ASSIGNED TASK> Print out the full material below, exact in every line, with no images included.

━━━━━━━━

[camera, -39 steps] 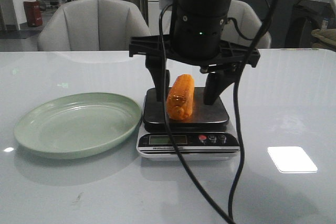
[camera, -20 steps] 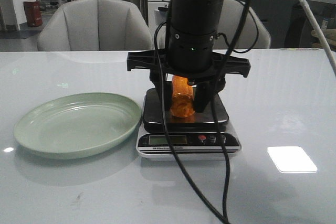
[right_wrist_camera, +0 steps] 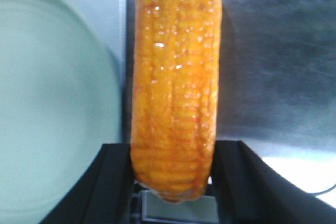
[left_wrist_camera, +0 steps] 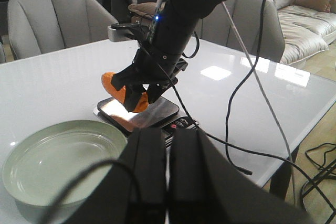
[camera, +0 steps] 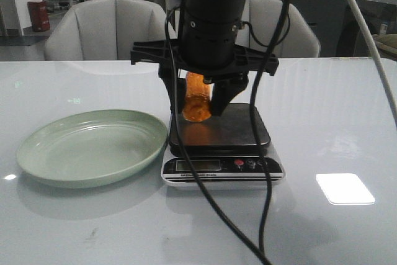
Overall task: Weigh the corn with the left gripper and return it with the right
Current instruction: 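Lift the corn with the right gripper and carry it over the plate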
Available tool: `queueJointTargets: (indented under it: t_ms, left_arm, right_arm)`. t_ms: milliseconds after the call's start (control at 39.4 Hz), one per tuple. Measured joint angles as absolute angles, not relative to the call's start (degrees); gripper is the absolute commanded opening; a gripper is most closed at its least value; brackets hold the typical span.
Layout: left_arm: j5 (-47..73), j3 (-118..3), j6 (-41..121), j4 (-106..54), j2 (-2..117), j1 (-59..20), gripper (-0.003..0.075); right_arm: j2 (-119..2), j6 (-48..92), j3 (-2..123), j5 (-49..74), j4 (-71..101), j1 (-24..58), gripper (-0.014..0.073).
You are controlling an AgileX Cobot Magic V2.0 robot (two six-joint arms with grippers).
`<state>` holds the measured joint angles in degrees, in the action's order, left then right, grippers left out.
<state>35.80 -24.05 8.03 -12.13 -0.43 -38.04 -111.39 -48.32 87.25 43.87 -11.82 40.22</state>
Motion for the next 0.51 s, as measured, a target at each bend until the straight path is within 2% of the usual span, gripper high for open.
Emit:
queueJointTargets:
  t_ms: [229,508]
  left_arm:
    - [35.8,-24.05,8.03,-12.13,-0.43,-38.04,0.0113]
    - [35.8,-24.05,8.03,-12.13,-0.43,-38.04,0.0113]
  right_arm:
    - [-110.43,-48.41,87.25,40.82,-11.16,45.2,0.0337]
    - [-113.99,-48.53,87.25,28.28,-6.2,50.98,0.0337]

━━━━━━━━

RESPONSE BELOW>
[camera, -39 steps] 
[camera, -20 steps] 
[right_wrist_camera, +0 steps] 
[left_wrist_camera, +0 steps] 
[camera, +0 steps] 
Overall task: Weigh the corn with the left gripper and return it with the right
Current instruction: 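Lift the corn with the right gripper and carry it over the plate
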Available tool: `queueJointTargets: (indented under it: t_ms, left_arm, right_arm)`. t_ms: milliseconds after the call's start (control at 39.4 Hz), one per tuple. Measured joint angles as absolute angles, not relative to the call's start (degrees); gripper is the absolute commanded opening; a gripper is most closed at its least value; brackets hold the typical span.
Layout: left_arm: j5 (-47..73), j3 (-118..3), j6 (-41..121), j4 (-106..54), j2 (-2..117), j1 (-59..20), gripper (-0.003..0.075); right_arm: j2 (-119..2), j6 (-48..92), j3 (-2..123), j5 (-49..74), j4 (-71..101), j1 (-24..58), gripper (-0.014..0.073).
You are controlling an AgileX Cobot Magic V2.0 robot (two six-joint arms with grippers).
`<state>` holds the measured joint angles in degrees, in the action's order, left then right, grippers left out.
<state>35.80 -24.05 8.03 -12.13 -0.43 -38.04 -111.39 -48.32 87.25 43.87 -11.82 40.22</state>
Motion for the next 0.51 s, as measured, a target at each bend until the straight path is within 2% of the usual span, gripper high for open.
Emit:
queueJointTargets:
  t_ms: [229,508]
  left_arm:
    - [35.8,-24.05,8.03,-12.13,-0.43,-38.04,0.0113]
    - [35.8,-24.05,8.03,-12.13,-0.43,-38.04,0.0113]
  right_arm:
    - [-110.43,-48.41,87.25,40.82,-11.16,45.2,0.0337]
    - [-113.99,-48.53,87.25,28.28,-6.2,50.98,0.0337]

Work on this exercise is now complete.